**Work request:** What is needed is every line of the material that contains "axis".

**Data excerpt:**
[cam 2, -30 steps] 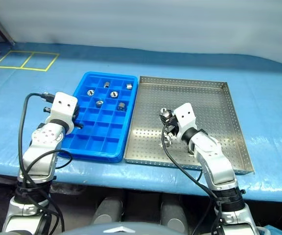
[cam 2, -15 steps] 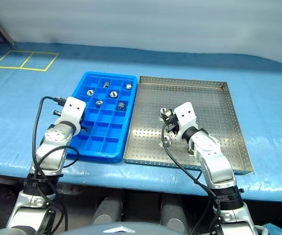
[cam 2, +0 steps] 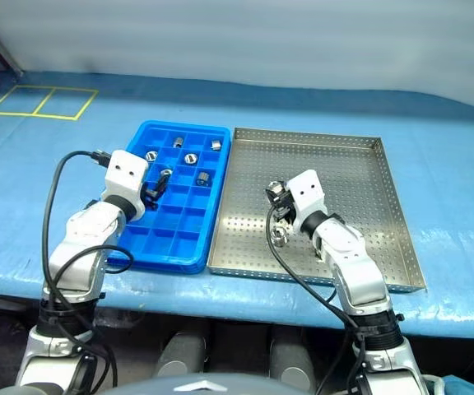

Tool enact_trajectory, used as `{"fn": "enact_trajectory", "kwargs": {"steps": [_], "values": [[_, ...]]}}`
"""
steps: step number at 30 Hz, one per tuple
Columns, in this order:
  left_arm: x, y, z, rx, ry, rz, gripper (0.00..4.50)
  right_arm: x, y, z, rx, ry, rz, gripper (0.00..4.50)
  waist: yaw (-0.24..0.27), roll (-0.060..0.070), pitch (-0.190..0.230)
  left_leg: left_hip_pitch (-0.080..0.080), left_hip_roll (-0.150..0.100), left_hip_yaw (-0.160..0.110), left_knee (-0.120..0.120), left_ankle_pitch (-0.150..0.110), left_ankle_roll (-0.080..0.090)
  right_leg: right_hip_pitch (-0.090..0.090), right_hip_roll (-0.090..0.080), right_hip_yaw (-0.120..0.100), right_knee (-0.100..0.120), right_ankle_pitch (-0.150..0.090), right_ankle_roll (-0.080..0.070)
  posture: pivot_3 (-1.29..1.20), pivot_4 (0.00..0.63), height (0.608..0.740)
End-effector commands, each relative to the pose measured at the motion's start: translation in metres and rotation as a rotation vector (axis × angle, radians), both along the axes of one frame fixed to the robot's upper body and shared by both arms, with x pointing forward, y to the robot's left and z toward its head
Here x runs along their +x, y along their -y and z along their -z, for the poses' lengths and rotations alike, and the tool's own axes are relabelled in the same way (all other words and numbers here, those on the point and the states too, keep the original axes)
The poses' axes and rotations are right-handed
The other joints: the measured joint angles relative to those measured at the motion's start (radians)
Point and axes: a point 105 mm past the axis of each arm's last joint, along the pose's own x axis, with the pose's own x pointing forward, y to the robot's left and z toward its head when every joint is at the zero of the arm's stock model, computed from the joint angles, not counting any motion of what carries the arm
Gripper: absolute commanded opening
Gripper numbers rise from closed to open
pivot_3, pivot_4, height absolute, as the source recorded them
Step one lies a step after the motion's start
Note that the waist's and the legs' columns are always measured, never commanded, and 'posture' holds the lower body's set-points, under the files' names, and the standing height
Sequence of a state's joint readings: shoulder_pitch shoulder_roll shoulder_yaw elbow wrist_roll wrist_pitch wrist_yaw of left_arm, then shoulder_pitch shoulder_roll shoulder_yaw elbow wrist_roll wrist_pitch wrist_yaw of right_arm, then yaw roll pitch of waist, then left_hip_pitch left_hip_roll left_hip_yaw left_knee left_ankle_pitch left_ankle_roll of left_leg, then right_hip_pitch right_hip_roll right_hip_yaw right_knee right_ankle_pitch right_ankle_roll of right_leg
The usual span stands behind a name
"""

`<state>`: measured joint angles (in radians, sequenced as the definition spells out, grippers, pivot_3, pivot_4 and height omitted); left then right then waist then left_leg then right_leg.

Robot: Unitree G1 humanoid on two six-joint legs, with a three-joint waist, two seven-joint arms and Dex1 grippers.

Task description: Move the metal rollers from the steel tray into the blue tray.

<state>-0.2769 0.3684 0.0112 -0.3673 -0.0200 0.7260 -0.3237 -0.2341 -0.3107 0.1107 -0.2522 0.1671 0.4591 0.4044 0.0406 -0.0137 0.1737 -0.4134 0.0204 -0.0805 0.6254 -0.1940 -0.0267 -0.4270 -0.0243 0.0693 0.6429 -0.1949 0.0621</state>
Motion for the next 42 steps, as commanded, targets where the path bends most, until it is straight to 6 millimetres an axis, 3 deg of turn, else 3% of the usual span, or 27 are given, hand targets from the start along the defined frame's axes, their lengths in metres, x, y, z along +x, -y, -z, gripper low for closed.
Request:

**Solved problem:**
End-effector commands, each relative to the pose measured at the motion's start: translation in metres and rotation as a rotation vector (axis × angle, radians), both along the axes of one frame fixed to the robot's upper body and shared by both arms, with x pointing forward, y to the robot's left and z toward its head
Point and axes: a point 105 mm past the axis of each arm's last joint, along the pose's own x axis, with the pose's own x pointing forward, y to the robot's left and z toward its head when every joint is at the zero of the arm's stock model, computed from the joint angles, not counting any motion of what carries the arm
Motion for the next 42 steps, as commanded, targets where the path bends most, until it is straight to 6 millimetres an axis, 3 deg of turn, else 3% of the usual span, or 27 are given, hand targets from the start along the defined frame's axes, their lengths in metres, x, y, z along +x, -y, -z, gripper low for closed.

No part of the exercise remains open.